春香と美奈は、集会所の片隅で並んで座っていた。外からは風の音がかすかに入り込み、木々が擦れ合うたびに、どこかで誰かが囁いているように聞こえた。
その沈黙を破ったのは、美奈だった。
「……春香さん。紅葉が消える前に、私、あの子の言葉を聞いたんです」
春香は驚いて顔を向けた。美奈の指先は小さく震え、視線は床に落ちていた。
「どういうこと……? なぜ今まで黙ってたの?」
美奈は唇を噛んだ。
「怖かったんです。言ったら、紅葉が本当に……戻れない気がして。でも……もう隠していられない」
春香の胸が強く打つ。紅葉の母として、その一言一言を聞き逃すまいと美奈を見つめた。
「秋祭りの夜、屋台の灯りから離れたとき、紅葉が立ち止まったんです。……まるで誰かに呼ばれたみたいに」
美奈の声は震えていた。
「私、手を握ったんですけど、紅葉は笑って言いました。『だいじょうぶ。私、呼ばれてるから』って……」
春香の呼吸が止まった。
「呼ばれてる……?」
その言葉は、二十年前に美桜が消えたときと同じ噂に重なっていた。
美奈はさらに顔を歪める。
「そして……紅葉は小さな声で続けました。『お母さんに伝えて。私、森で待ってるから』って」
春香の目に涙が溢れた。紅葉が最後に残した“手がかり”──それは、母への言伝だった。

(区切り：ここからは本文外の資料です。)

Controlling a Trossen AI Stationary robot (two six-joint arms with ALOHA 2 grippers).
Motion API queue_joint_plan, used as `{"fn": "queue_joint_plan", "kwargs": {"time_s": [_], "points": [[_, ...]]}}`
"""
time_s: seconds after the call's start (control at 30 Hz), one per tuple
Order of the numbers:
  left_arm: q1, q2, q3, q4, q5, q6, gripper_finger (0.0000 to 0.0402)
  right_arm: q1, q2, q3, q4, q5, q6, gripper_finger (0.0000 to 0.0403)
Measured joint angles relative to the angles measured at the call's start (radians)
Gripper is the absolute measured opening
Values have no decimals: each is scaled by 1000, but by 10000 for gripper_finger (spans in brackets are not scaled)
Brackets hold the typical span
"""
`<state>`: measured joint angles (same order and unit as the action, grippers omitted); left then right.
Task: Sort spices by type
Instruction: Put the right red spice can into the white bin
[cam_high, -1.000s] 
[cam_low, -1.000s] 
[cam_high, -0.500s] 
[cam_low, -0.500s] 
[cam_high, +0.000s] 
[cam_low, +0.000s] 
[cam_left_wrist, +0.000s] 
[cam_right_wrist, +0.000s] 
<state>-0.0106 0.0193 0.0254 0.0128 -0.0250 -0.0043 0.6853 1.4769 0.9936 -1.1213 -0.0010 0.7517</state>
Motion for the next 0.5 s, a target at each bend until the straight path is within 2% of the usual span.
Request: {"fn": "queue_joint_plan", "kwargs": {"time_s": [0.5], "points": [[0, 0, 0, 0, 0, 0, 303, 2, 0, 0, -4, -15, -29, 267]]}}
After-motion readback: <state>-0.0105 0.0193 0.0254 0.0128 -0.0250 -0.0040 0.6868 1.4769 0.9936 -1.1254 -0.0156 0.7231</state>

けれどもその言葉は、希望ではなく恐怖を孕んでいた。森は子どもを“呼ぶ”。その中に紅葉も引き込まれてしまったのだ。
春香は胸を押さえ、美奈の肩にすがるように問う。
「紅葉は……本当に森にいるの?」
美奈は目を伏せ、かすかな声で答えた。
「わかりません。でも……あのときの笑顔は、まるで別人のようで。あれは……紅葉自身じゃなく、“何か”に操られていたように思えるんです」
部屋の灯りが小さく揺らいだ。風の音の中で、ふたりは言葉を失った。
紅葉が残した最後の言葉は、手がかりであると同時に、不気味な呼び水でもあったのだ。